• _Work to be completed_
Images are not part of the copy; write out the rest of the data exactly as given.

• _Stored data_

- Opening Delimiter -

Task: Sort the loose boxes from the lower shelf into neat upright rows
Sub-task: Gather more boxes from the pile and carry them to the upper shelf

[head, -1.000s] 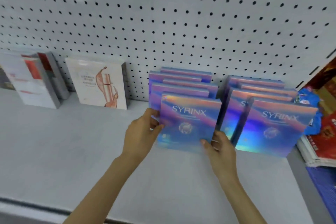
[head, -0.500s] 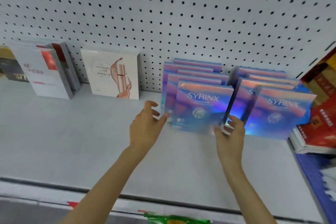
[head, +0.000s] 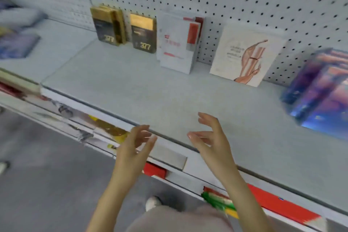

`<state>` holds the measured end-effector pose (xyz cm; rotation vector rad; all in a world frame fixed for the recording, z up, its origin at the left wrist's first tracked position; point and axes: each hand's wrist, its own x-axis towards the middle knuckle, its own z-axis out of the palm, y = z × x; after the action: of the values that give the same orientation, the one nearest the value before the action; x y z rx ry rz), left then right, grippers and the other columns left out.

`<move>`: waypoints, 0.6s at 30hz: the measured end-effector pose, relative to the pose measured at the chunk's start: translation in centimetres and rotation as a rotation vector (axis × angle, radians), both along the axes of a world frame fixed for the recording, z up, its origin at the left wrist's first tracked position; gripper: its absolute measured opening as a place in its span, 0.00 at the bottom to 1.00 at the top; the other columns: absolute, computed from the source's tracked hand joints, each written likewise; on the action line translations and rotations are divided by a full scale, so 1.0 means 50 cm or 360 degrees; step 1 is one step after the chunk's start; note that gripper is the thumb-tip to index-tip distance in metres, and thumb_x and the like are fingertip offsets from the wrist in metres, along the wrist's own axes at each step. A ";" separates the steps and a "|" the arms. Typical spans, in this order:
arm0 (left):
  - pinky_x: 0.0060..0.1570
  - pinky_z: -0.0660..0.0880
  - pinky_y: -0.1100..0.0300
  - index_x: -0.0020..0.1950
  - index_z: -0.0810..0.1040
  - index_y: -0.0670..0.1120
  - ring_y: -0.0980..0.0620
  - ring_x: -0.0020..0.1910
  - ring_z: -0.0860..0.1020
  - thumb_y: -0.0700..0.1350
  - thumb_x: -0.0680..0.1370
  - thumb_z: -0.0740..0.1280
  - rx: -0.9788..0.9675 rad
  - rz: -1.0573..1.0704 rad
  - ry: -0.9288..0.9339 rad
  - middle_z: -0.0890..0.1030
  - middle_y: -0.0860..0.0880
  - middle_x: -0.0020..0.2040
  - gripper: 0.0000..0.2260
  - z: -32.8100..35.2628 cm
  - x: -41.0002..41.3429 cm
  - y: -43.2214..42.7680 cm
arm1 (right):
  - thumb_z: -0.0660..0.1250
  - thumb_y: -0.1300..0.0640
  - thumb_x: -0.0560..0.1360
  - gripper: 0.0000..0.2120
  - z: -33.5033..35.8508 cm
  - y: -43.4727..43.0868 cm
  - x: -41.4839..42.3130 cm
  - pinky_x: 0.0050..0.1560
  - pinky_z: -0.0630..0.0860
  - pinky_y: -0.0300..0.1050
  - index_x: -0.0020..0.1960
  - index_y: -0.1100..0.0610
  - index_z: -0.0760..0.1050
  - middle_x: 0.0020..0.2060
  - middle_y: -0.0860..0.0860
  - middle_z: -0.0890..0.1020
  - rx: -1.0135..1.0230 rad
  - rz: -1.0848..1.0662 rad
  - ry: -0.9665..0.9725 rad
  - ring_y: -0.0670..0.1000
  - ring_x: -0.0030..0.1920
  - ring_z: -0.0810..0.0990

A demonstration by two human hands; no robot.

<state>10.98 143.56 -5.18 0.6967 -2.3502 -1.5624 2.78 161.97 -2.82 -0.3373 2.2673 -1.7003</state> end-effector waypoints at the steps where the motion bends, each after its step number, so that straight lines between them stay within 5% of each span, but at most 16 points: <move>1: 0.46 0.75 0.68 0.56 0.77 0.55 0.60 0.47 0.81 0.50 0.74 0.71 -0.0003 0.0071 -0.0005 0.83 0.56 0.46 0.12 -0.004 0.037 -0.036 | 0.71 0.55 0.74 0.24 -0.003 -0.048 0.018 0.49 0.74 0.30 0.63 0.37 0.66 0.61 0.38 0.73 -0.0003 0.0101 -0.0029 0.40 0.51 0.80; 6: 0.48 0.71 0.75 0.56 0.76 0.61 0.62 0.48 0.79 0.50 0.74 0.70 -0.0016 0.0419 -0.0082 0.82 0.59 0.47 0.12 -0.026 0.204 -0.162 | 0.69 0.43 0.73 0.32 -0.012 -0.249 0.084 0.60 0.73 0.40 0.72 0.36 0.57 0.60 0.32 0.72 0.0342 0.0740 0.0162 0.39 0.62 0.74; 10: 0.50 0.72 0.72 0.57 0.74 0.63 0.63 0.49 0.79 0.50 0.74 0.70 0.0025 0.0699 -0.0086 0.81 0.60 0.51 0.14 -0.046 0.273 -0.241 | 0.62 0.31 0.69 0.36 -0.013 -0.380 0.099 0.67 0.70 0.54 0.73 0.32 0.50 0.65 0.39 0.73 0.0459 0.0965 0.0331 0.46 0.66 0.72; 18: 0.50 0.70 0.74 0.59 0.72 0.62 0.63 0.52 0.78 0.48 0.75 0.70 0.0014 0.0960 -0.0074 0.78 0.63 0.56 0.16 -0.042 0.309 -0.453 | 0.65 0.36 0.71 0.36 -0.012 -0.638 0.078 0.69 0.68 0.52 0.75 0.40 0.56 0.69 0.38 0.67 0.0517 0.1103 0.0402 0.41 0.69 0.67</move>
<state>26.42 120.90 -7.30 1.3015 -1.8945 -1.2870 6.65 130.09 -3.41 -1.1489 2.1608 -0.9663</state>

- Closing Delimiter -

• _Output of the exercise_
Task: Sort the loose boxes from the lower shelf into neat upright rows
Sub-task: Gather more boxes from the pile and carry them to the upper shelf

[head, -1.000s] 
[head, -0.500s] 
[head, +0.000s] 

`<state>` holds the measured end-effector pose (xyz cm; rotation vector rad; all in a world frame fixed for the recording, z up, its origin at the left wrist's first tracked position; point and axes: each hand's wrist, its own x-axis towards the middle knuckle, its own z-axis out of the palm, y = z × x; after the action: of the values that give the same orientation, the one nearest the value before the action; x y z rx ry rz), left then right, grippers and the other columns left out.

`<move>`: waypoints, 0.6s at 30hz: the measured end-effector pose, relative to the pose measured at the chunk's start: translation in centimetres and rotation as a rotation vector (axis × angle, radians), both along the axes of a world frame fixed for the recording, z up, its origin at the left wrist's first tracked position; gripper: its absolute measured opening as a place in its span, 0.00 at the bottom to 1.00 at the top; the other columns: absolute, computed from the source's tracked hand joints, each written likewise; on the action line translations and rotations are divided by a full scale, so 1.0 means 50 cm or 360 degrees; step 1 is one step after the chunk's start; note that gripper is the thumb-tip to index-tip distance in metres, and thumb_x and the like are fingertip offsets from the wrist in metres, along the wrist's own axes at each step. A ";" separates the steps and a "|" the arms. Typical spans, in this order:
arm0 (left):
  - pinky_x: 0.0060..0.1570
  - pinky_z: -0.0660..0.0880
  - pinky_y: -0.1100..0.0300
  - index_x: -0.0020..0.1950
  - index_z: -0.0810..0.1040
  - index_y: -0.0670..0.1120
  - ring_y: -0.0980..0.0620
  - ring_x: -0.0020..0.1910
  - ring_z: -0.0860..0.1020
  - thumb_y: -0.0700..0.1350
  - thumb_x: -0.0680..0.1370
  - thumb_z: -0.0740..0.1280
  - rx: -0.9788..0.9675 rad
  - rz: -1.0573..1.0704 rad
  - ry: -0.9288..0.9339 rad
  - middle_z: -0.0890..0.1030
  - middle_y: -0.0860..0.0880
  - middle_x: -0.0020..0.2040
  - gripper: 0.0000..0.2260
  - z: -32.8100..35.2628 cm
  - x: -41.0002..41.3429 cm
  - y: -43.2214..42.7680 cm
arm1 (right):
  - thumb_z: -0.0660..0.1250
  - thumb_y: -0.1300..0.0640
  - thumb_x: -0.0560..0.1360
  - gripper: 0.0000..0.2120
  - z: -33.5033..35.8508 cm
  - y: -43.4727..43.0868 cm
  - x: -41.4839..42.3130 cm
  - pinky_x: 0.0050..0.1560
  - pinky_z: -0.0630..0.0860
  - pinky_y: -0.0300..0.1050
  - index_x: -0.0020..0.1960
  - index_y: -0.1100..0.0610
  - index_z: -0.0760..0.1050
  - middle_x: 0.0020..0.2060
  - middle_y: -0.0860..0.0860
  - middle_z: -0.0890..0.1020
  - rx: -1.0135..1.0230 rad
  - rz: -1.0848..1.0662 rad
  - ry: -0.9665..0.9725 rad
  - ring_y: -0.0670..0.1000
  - ring_x: -0.0030..0.1920
  - ring_z: -0.0810..0.0990

A demonstration by two human hands; no robot.

<state>10.98 143.56 -5.18 0.6967 -2.3502 -1.5624 2.78 161.97 -2.82 -0.3373 2.2673 -1.7003</state> end-effector waypoints at the steps where the motion bends, each after its step number, so that straight lines between them stay within 5% of each span, but at most 16 points: <move>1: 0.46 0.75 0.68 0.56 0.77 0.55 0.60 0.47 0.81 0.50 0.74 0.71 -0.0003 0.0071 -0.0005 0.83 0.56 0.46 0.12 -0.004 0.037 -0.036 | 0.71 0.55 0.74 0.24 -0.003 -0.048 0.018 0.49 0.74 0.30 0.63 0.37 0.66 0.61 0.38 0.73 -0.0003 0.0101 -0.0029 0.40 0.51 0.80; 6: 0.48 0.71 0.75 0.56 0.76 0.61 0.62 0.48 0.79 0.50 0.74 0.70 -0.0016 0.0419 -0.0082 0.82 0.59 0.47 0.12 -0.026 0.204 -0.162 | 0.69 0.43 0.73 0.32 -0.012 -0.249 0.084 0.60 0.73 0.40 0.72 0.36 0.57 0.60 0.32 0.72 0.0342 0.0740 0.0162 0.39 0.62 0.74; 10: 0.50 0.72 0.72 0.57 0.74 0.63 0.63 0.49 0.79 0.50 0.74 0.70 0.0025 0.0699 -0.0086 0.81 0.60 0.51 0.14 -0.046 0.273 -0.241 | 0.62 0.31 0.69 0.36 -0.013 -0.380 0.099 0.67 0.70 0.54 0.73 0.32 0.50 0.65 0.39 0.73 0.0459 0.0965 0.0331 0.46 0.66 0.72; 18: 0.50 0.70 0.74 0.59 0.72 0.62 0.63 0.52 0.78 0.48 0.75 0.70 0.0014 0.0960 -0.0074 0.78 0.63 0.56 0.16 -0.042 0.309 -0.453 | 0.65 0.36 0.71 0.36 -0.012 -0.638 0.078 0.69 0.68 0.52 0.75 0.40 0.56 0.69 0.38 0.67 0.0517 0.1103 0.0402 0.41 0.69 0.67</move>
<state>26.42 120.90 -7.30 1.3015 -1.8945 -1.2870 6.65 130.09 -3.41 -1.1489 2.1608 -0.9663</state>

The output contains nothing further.